La barbarie dei nemici.
Gilad Shalit
Aviva e Noam Shalit, mamma e papa' di Gilad, stanno attraversando Israele seguiti da decine di migliaia di persone, nella zona di Tel Aviv abbiamo raggiunto le 200.000. Duecentomila, capite? Un enorme, lunghissimo serpentone, kilometri di persone tutte vestite di bianco che, dall'Alta Galilea dove si trova la Casa di Gilad, arriveranno a Gerusalemme e da la' i genitori del nostro ragazzo non si sposteranno fino a quando Gilad non sara' liberato.
E' vero pero' che Israele non puo' fare di piu'. Ha accettato di liberare 1000 assassini e hamas ha rifiutato, sta cercando ogni strada per liberare Gilad ma hamas rifiuta tutto perche' non vuole liberarlo, non interessa niente a quelle bestie feroci di liberare un ragazzo ebreo.
Mentre il serrpentone di 200.000 persone avanza verso Gerusalemme Capitale , davanti al confine con Gaza, la Filarmonica di Israele diretta da Zubin Mehta, ha suonato ieri davanti a 10.000 persone. Shlomo Artzi, notisimo e amatissimo musicista israeliano era accanto a Zubin che ha detto"Ogni nota che suoneremo volera’ da Gilad e un giorno lui lo sapra'.”
http://en.wikipedia.org/wiki/Shlomo_Artzi
http://it.wikipedia.org/wiki/Zubin_Mehta
Zubin Metha
Quando ho saputo che Zubin Mehta, grandissimo direttore d'orchestra, da 40 anni in Israele come direttore della Filarmonica, non ebreo , sarebbe andato al confine con Gaza per Gilad Shalit, non ho potuto non pensare a Daniel Barenboim, ebreo e israeliano, anche se rinnegato, il trombone che sbraita di pace e non pace, di amore , solo quando sin tratta di arabi.

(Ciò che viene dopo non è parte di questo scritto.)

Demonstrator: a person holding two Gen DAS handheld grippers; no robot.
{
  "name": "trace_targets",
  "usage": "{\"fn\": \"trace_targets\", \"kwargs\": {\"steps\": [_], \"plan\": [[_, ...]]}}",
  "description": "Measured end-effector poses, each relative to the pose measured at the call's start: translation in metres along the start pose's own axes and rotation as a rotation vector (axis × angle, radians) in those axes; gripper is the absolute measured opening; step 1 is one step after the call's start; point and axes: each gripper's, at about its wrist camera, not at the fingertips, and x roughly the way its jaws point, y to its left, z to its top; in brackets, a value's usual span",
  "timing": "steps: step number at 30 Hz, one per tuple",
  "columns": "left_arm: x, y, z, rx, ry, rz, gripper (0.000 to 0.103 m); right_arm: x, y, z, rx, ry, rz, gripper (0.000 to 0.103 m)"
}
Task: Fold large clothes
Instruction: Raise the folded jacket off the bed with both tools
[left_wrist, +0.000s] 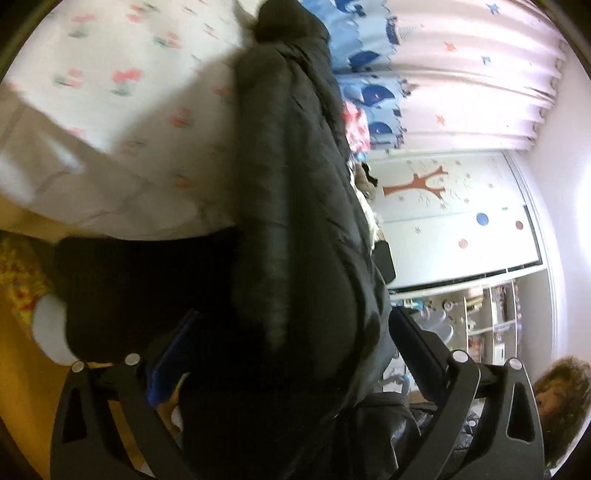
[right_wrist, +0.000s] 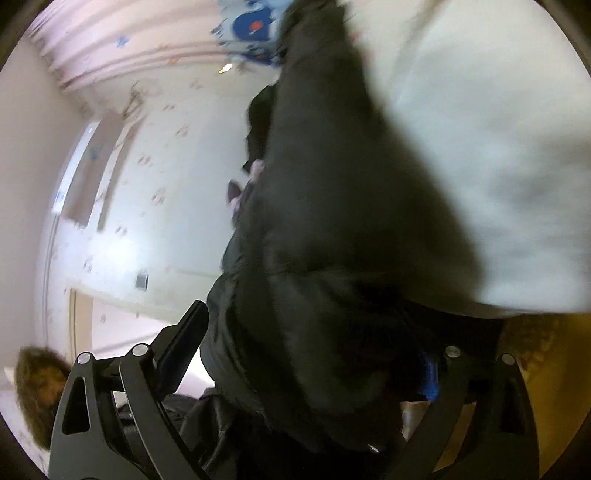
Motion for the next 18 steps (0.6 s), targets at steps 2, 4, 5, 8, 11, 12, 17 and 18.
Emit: {"fn": "trace_targets", "kwargs": {"steps": [2, 4, 5, 8, 11, 12, 17, 18], "plan": [[0.015, -0.002, -0.002, -0.028, 0.024, 0.050, 0.096, 0.008, 0.004, -0.002, -0.028, 0.008, 0.001, 0.079], [0.017, -0.002, -0.004, -0.039, -0.001, 0.090, 0.095, 0.010, 0.012, -0.004, -0.065, -0.007, -0.015, 0.050], [0.014, -0.007, -0.005, -0.027, -0.042, 0.121, 0.093, 0.009, 0.018, -0.005, -0.084, -0.020, -0.013, 0.035], [0.011, -0.032, -0.010, 0.047, -0.070, 0.162, 0.041, 0.005, 0.048, -0.009, -0.154, -0.035, -0.008, 0.018], [0.003, -0.076, -0.018, 0.168, -0.086, 0.227, 0.020, -0.001, 0.088, -0.014, -0.239, -0.043, 0.042, 0.015], [-0.003, -0.091, -0.021, 0.204, -0.102, 0.209, 0.018, -0.003, 0.101, -0.016, -0.267, -0.040, 0.065, 0.015], [-0.016, -0.092, -0.023, 0.233, -0.043, 0.172, 0.024, -0.004, 0.086, -0.024, -0.212, 0.047, -0.052, 0.066], [-0.013, -0.075, -0.022, 0.194, -0.013, 0.193, 0.040, -0.002, 0.071, -0.026, -0.170, 0.059, -0.088, 0.074]]}}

Lui, grande amico dell'altro pallone gonfiato filoterrorista, Edward Said e del peggior terrorista mai esistito nel 20/21 secolo, Arafat che Barenboim amava abbracciare spesso, anche quando ammazzava ebrei.

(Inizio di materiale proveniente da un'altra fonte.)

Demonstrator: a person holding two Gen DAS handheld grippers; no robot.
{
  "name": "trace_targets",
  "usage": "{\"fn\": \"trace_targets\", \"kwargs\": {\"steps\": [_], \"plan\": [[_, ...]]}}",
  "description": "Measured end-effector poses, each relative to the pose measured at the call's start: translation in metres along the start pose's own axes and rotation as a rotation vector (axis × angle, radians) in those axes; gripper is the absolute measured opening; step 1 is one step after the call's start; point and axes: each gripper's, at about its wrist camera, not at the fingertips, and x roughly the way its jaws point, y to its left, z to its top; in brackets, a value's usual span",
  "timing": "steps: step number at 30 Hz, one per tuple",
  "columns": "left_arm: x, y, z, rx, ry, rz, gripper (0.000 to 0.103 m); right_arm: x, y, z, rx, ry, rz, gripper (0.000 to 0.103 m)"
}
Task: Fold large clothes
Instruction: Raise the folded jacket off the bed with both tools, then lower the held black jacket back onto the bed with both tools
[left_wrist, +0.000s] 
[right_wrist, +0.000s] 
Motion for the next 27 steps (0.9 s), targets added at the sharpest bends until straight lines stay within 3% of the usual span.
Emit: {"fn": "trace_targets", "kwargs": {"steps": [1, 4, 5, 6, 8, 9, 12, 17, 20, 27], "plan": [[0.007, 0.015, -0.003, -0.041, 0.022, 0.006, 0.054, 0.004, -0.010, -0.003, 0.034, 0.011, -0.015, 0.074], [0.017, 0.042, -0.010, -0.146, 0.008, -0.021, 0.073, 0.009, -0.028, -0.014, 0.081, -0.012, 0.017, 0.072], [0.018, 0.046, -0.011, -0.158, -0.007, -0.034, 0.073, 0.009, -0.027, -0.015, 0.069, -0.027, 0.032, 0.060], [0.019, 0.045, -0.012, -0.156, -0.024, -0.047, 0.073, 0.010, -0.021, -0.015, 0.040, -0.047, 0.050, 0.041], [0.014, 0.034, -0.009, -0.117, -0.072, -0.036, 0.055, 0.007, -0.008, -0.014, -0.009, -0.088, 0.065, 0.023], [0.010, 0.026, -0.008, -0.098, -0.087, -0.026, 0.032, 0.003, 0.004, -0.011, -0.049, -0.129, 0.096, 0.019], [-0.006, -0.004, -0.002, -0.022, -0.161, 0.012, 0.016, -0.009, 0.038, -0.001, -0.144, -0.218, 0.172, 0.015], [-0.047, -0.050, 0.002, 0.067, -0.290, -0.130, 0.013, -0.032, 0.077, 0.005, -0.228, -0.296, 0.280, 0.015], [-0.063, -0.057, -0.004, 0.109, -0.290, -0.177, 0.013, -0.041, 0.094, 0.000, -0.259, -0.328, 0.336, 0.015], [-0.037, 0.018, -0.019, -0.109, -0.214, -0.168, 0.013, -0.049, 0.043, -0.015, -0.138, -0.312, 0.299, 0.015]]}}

Bene, come mai Barenboim il pacifista, non ha mai pensato di dirigere un concerto per un ragazzo tenuto sotto sequestro in qualche buco di Gaza, senza aver potuto ricevere la visita di nessuna organizzazione al mondo, un ragazzo del suo popolo, un ragazzo del suo Paese?
Daniel Barenboim avrebbe potuto farsi perdonare l'idea malefica di aver suonato Wagner dopo aver promesso di non farlo per rispetto ai sopravvissuti.
Ha perso una buona occasione per riscattarsi e resta quello che e’ , un ebreo che odia se stesso , il suo popolo e il suo Paese.
Barenboim deve essere persona non grata in Israele e nei cuore di ogni ebreo e israeliano degno di questo nome.
Si vergogni di esistere e dimentichiamoci il suo nome per sempre.
"Ogni nota che suoneremo sara' per lui".
“Il pensiero di ogni ebreo di Israele e' per lui.”
Gilad e’ il figlio di tutti.
Quando sara' libero vorrei prenderlo per mano e portarlo qui, da David Ben Gurion, per fargli capire che Israele non lo ha mai dimenticato ne’ abbandonato ma che la crudelta’ del nemico e’ stata piu’ forte del nostro amore.